→ Work request
Print the data that follows exactly as it stands, from its first line through the line containing "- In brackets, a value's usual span", and stop there.

START Available data

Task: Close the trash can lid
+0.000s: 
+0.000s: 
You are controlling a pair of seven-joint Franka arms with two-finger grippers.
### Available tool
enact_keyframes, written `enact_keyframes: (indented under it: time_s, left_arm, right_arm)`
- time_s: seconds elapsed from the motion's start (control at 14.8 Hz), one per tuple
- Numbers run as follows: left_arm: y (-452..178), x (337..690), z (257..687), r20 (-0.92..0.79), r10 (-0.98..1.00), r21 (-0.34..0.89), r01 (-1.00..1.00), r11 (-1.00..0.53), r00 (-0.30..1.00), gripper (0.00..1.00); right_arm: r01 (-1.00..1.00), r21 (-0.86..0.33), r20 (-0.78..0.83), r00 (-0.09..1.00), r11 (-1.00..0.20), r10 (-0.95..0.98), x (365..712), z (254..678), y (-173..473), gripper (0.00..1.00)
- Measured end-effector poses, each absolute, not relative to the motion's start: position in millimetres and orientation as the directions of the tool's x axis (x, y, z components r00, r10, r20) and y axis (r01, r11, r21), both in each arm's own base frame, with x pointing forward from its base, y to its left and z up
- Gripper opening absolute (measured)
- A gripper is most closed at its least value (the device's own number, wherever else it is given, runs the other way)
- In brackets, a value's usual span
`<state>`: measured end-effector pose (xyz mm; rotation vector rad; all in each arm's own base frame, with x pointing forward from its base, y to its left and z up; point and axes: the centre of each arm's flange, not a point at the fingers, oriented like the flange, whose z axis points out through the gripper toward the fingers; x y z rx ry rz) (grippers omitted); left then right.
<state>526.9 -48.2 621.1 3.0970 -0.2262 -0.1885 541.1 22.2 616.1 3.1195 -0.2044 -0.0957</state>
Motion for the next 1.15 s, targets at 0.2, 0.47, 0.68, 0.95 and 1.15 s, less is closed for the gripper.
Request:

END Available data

→ Answer to this problem
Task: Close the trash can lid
+0.000s: 
+0.000s: 
You are controlling a pair of seven-joint Franka arms with two-finger grippers.
### Available tool
enact_keyframes, written `enact_keyframes: (indented under it: time_s, left_arm, right_arm)`
- time_s: seconds elapsed from the motion's start (control at 14.8 Hz), one per tuple
- Numbers run as follows: left_arm: y (-452..178), x (337..690), z (257..687), r20 (-0.92..0.79), r10 (-0.98..1.00), r21 (-0.34..0.89), r01 (-1.00..1.00), r11 (-1.00..0.53), r00 (-0.30..1.00), gripper (0.00..1.00); right_arm: r01 (-1.00..1.00), r21 (-0.86..0.33), r20 (-0.78..0.83), r00 (-0.09..1.00), r11 (-1.00..0.20), r10 (-0.95..0.98), x (365..712), z (254..678), y (-173..473), gripper (0.00..1.00)
- Measured end-effector poses, each absolute, not relative to the motion's start: position in millimetres and orientation as the directions of the tool's x axis (x, y, z components r00, r10, r20) and y axis (r01, r11, r21), both in each arm's own base frame, with x pointing forward from its base, y to its left and z up
- Gripper opening absolute (measured)
- A gripper is most closed at its least value (the device's own number, wherever else it is given, runs the other way)
- In brackets, a value's usual span

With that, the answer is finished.